The situation is somewhat different in C# than in JavaScript, though. For 
example, in C#, overloading `==` would always be accompanied by implementing 
the appropriate `IEquatable` stuff, in concordance with your `==` 
implementation. This would have ramifications for the various standard library 
data structures: for example, a set data structure would use the `IEquatable` 
implementation to determine uniqueness, or a dictionary would use it for key 
equality.

In JavaScript, our data structures are specified to use SameValue (or 
SameValueZero, or Strict Equality Comparison); none of them use a 
user-overridable hook. Furthermore, years of best-practice advice have made a 
lot of programmers prefer using `===` exclusively, ignoring `==` altogether. I 
for one would find it uncomfortable to start switching to `==` on the hope that 
it does something useful, in case the left-hand side is a value object with a 
proper overload implementation. (I would of course want to *avoid* it for the 
primitives, since its coercion behavior there is rarely desired.)
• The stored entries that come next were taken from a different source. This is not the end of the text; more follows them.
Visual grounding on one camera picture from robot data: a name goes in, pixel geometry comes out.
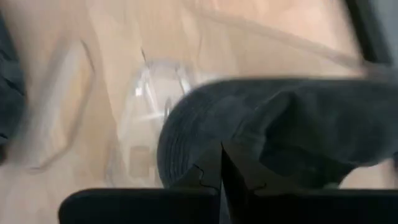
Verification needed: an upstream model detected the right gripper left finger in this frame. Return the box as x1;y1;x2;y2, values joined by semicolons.
58;141;222;224

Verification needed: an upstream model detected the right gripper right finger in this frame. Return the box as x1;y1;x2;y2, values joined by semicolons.
221;142;398;224

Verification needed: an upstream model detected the clear plastic container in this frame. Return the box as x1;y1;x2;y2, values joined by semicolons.
104;58;224;187

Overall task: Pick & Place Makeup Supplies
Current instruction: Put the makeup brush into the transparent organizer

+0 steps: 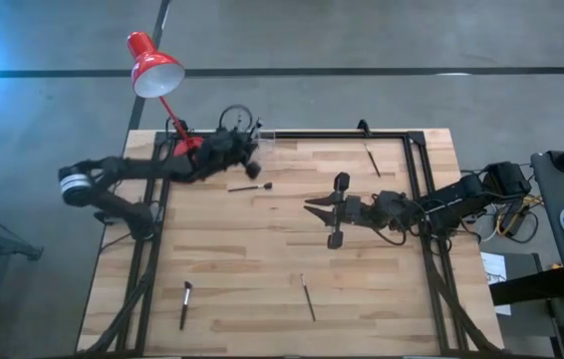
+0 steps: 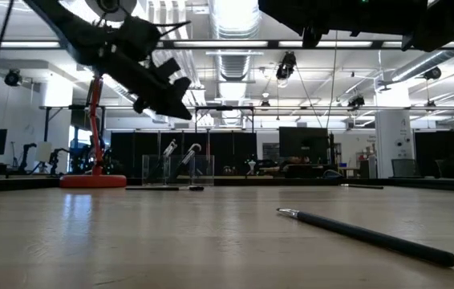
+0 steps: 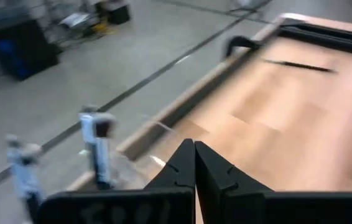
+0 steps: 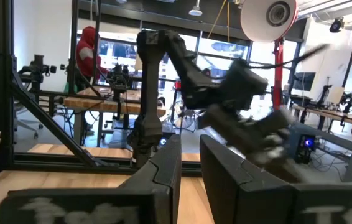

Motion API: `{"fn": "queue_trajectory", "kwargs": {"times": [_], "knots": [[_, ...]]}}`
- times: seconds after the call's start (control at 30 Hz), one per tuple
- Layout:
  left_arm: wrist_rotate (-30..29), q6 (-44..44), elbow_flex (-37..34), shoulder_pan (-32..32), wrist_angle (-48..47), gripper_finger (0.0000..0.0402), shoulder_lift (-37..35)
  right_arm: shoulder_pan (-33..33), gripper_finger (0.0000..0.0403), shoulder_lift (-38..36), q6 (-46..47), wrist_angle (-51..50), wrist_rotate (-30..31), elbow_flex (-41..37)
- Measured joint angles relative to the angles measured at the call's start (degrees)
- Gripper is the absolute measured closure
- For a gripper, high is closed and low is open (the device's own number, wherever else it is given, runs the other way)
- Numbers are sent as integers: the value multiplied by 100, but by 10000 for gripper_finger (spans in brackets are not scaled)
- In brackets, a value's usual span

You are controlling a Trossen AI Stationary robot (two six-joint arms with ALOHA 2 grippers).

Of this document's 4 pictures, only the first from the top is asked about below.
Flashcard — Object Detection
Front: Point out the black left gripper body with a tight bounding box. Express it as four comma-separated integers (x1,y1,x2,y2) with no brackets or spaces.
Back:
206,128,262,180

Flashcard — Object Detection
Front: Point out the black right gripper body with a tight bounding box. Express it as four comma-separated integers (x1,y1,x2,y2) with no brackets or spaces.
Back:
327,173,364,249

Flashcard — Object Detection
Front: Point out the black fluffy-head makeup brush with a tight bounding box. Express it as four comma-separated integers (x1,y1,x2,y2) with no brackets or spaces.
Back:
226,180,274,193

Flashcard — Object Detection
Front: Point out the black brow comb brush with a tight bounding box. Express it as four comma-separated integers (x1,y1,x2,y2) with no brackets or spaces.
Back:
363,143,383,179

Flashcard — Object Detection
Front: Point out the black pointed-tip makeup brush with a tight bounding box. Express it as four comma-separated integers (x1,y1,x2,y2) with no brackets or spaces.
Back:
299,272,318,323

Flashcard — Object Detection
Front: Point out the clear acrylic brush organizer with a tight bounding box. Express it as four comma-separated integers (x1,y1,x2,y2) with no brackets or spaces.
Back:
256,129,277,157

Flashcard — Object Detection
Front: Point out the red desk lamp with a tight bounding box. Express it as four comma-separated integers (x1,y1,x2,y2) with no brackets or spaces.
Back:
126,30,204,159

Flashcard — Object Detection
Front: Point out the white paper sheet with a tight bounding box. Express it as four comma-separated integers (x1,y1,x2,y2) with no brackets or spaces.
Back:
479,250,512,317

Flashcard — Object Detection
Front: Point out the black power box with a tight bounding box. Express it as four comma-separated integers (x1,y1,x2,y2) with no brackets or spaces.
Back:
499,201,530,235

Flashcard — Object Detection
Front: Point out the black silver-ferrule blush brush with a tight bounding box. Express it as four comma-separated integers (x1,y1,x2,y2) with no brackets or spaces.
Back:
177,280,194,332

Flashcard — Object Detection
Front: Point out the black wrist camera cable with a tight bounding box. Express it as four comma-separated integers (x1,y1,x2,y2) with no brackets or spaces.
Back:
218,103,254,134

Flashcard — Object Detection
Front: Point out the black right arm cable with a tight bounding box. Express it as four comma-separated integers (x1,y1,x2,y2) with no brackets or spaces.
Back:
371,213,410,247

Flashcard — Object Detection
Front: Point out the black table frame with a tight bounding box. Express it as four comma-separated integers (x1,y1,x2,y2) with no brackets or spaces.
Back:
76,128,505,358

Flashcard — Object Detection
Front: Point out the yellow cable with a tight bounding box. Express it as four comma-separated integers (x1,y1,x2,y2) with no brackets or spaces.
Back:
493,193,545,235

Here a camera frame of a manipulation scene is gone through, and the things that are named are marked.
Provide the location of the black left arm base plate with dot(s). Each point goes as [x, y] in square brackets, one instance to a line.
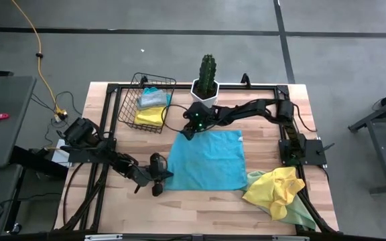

So ... I guess I am saying, I am not sure that making `==` work for mutable 
objects is salvagable. It can be made to work for immutable objects, maybe, 
assuming that their immutability is also used to modify SameValue et al. and 
thus allow a consistent behavior between `==` and e.g. `map.has`. (I suppose I 
am asking for invariants `x == y && Type(x) is Object && Type(y) is Object` 
implies `map.has(x) === map.has(y)`.) But unless we are prepared to allow the 
overloaded `==` to propagate throughout the language, which seems unlikely 
since the language rarely uses Abstract Equality Comparison, then I can't 
really see a place for `==` overloading on mutable objects.